His response came fast, a slow shake of the head, "At first, I thought it was a little weird. I talked to Pumbaa about it." I froze, opening my eyes wide, though didn't bother moving because I was too comfortable. "He told me that it might feel weird to start liking a friend...as more than a friend. Until you came here, I hadn't thought of it much at all. When Pumbaa told me that I might like you, I knew he might be right, because I didn't even try denying it to him." He explained, keeping his tone calm, making sure I was still with him like that. "So, once I got past the fact, I was seeing you as more than a friend, it didn't become so weird. It did become nervy though." He chuckled a little bit, "I knew you liked me, but I was scared it wasn't the same way. I thought you just nuzzled because you were happy to see me. I started to think maybe you did like me the same way when we fell asleep together in your tree place. You rested against me again, like you didn't want to let go." He started reminiscing again.
His chatter was stopped when I cleared my throat, indicating that I was going to speak. "Simba," I sighed, "I don't know if I feel the same. It feels like I do sometimes. A lot of the time it does, actually. There's just a small part of me that says I shouldn't. Like it's a mistake, or I shouldn't be feeling that way because I've done nothing to deserve it. I'll admit though, when I'm with you, like this, then I feel the same way. Maybe if I stayed like this forever, I'd always feel that way." I commented. It wasn't the most positive thing to tell him, but I thought if we were going to talk about the two of us, I would have to be honest.
The response Simba gave surprised me. It didn't sound hurt, but optimistic, "I'm willing to stay like this. I'm willing to do this as often as I need to, to make you feel the same way." He purred.
My own purr started, though I had to speak again, chuckling a little bit as I started nuzzling the lion, "Simba, you never made me feel that way n the first place. It was something I felt that first night I was here too. You don't need to try. It just happens." I assured him.
Simba seemed enthused by that news, "So, does that mean?" He started to ask. However, I decided to get a bit playful in that moment, pushing him to the ground onto his back. His surprise faded when I laid down next to him, leaning my head against his with a calm smile. The two of us looked into the sky as stars were starting to emerge.

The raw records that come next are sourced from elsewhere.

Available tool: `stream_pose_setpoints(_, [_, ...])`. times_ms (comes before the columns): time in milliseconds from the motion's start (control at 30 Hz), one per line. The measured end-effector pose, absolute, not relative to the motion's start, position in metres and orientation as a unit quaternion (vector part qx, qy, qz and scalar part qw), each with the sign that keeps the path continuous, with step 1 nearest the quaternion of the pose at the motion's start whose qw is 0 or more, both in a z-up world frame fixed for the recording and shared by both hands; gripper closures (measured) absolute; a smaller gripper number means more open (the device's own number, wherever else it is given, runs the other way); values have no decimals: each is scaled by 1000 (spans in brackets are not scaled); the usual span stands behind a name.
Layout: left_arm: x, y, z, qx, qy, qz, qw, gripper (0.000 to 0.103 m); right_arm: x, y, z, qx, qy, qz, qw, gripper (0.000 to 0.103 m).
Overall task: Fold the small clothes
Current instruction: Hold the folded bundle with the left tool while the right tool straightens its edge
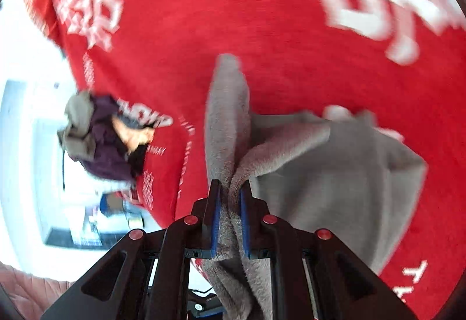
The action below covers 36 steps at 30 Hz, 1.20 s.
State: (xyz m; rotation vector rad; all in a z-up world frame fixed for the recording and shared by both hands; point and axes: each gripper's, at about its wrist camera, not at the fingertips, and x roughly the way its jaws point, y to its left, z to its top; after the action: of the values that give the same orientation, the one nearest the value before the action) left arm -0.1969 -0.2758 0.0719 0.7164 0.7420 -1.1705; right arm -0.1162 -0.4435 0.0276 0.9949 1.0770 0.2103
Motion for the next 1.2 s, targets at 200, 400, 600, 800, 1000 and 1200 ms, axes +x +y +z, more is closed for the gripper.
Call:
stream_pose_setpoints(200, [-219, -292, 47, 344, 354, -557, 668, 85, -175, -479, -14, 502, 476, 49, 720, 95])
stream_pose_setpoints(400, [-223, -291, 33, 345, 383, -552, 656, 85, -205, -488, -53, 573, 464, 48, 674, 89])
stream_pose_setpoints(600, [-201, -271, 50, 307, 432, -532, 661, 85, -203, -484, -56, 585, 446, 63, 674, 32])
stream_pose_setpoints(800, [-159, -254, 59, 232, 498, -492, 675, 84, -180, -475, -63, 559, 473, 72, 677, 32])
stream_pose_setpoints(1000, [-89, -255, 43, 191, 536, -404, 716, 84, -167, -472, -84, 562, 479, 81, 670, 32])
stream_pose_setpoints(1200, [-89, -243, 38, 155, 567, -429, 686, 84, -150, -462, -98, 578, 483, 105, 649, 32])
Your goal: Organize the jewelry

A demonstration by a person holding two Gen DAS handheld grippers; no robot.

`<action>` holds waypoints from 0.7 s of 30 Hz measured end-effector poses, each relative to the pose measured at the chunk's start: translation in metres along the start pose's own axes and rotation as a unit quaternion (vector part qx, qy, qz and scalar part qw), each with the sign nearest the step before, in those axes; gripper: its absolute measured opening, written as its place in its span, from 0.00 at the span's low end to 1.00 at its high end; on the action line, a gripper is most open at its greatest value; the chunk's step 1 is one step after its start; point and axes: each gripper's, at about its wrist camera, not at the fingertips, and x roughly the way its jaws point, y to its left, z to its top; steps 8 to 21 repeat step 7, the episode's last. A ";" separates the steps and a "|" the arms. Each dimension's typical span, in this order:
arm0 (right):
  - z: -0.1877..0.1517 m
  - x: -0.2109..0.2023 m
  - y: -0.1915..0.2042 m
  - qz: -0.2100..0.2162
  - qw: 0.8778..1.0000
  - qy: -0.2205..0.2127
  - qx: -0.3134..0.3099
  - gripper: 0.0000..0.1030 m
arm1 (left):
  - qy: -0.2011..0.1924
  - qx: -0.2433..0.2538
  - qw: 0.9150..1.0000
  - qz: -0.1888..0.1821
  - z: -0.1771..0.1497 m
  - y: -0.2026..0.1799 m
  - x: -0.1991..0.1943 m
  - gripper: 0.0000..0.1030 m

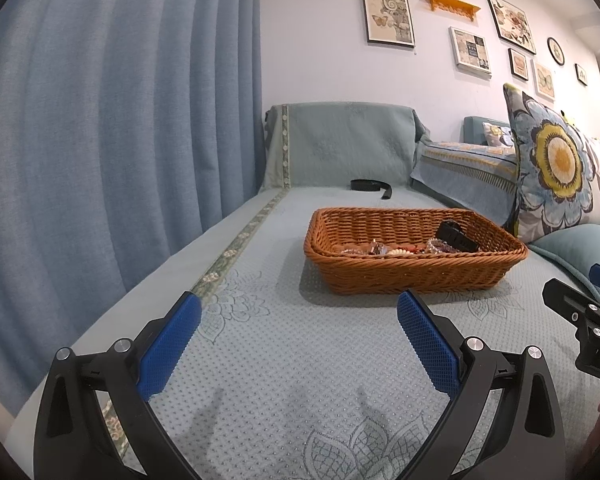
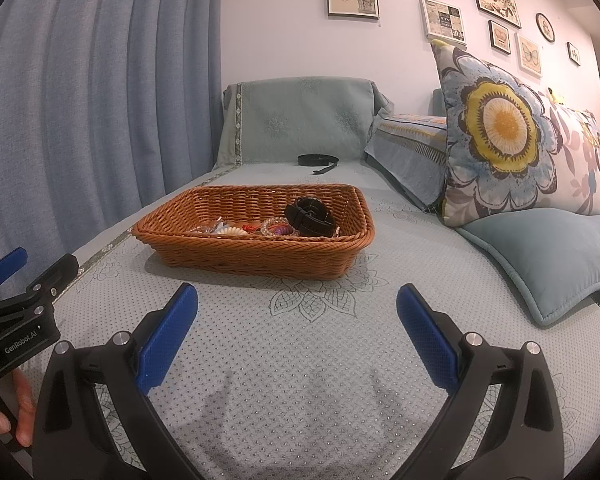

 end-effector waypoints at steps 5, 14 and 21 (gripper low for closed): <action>0.000 0.000 0.000 0.000 1.000 0.000 0.000 0.92 | 0.004 -0.006 1.000 -0.001 0.002 0.002 0.000 0.92; 0.000 0.000 0.000 0.000 1.000 0.001 0.000 0.92 | 0.003 -0.005 1.000 -0.001 0.002 0.002 -0.001 0.92; 0.000 0.000 0.000 0.000 1.000 0.001 0.000 0.92 | 0.003 -0.005 1.000 -0.001 0.002 0.002 -0.001 0.92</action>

"It means that we can see what happens. I'm not leaving you, Simba. I don't want to call it anything yet. I need to be sure this is really what I want, okay?" I looked to him, getting a nod to confirm he was okay with it. I had a sense that he was a little saddened I wasn't as ready to go full steam ahead with it, but I didn't want to jump into something and then regret it later. "That doesn't mean no, though." I smiled at him, going onto my side to then reach over and grab him, taking a risk by licking his cheek. My cheeks went red, but this time I didn't mind what I had done. Simba's cheeks glowed a little, but when our eyes locked, he smiled at me with a look in his eyes that I hadn't seen in him before. I couldn't help myself, doing the same thing again before burying my face into his neck, both of us giggling, both savouring what had just happened as well as being embarrassed by it.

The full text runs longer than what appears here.